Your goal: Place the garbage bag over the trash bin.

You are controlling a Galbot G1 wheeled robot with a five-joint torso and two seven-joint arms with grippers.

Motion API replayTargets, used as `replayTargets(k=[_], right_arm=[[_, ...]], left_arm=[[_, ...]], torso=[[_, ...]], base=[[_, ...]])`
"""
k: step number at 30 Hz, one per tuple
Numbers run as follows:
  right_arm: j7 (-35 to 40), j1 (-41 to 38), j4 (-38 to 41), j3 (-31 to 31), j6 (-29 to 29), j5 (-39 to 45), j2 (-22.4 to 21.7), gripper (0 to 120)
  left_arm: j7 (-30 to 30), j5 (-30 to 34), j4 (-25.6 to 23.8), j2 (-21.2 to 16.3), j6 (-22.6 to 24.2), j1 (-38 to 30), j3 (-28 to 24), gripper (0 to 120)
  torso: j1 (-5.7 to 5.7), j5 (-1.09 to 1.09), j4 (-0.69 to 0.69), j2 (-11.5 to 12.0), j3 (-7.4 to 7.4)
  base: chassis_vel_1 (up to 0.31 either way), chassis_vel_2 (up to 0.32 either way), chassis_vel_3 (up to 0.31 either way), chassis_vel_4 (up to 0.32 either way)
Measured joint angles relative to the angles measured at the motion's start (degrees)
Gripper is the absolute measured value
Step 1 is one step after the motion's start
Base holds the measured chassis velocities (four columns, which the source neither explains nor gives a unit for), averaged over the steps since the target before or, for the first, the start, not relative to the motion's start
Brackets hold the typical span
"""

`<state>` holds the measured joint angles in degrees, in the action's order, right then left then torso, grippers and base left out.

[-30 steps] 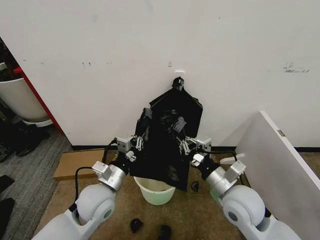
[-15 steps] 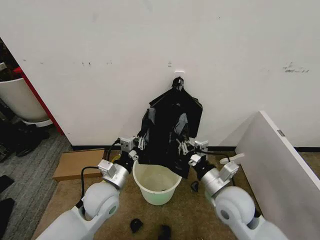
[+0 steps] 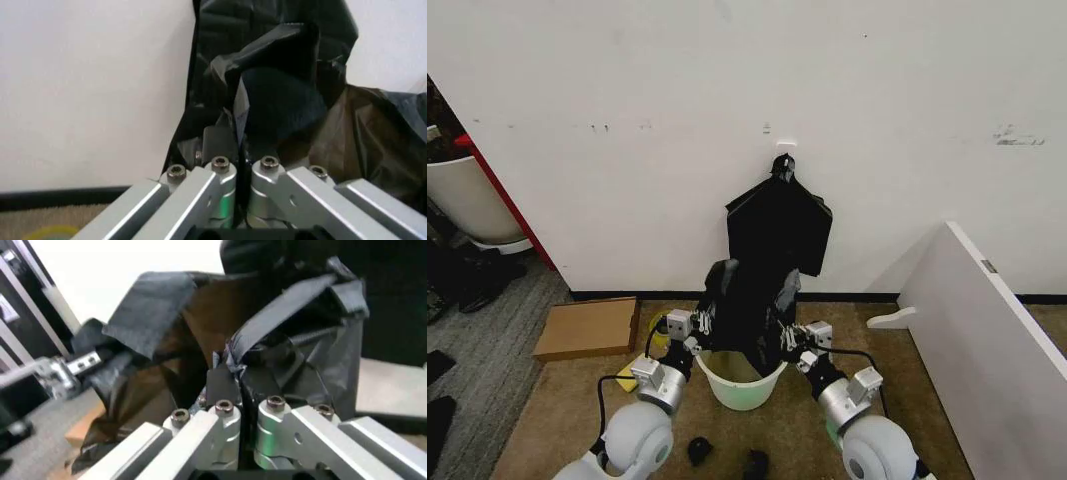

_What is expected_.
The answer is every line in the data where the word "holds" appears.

_Written answer_.
Base holds the measured chassis velocities (four columns, which the source neither explains nor gives a unit for), averaged over the steps since the target before or, for the first, the start, not relative to the motion's start
`<state>` holds the measured joint angles in degrees, in the action's order, right then left then torso, grippers and base left out.

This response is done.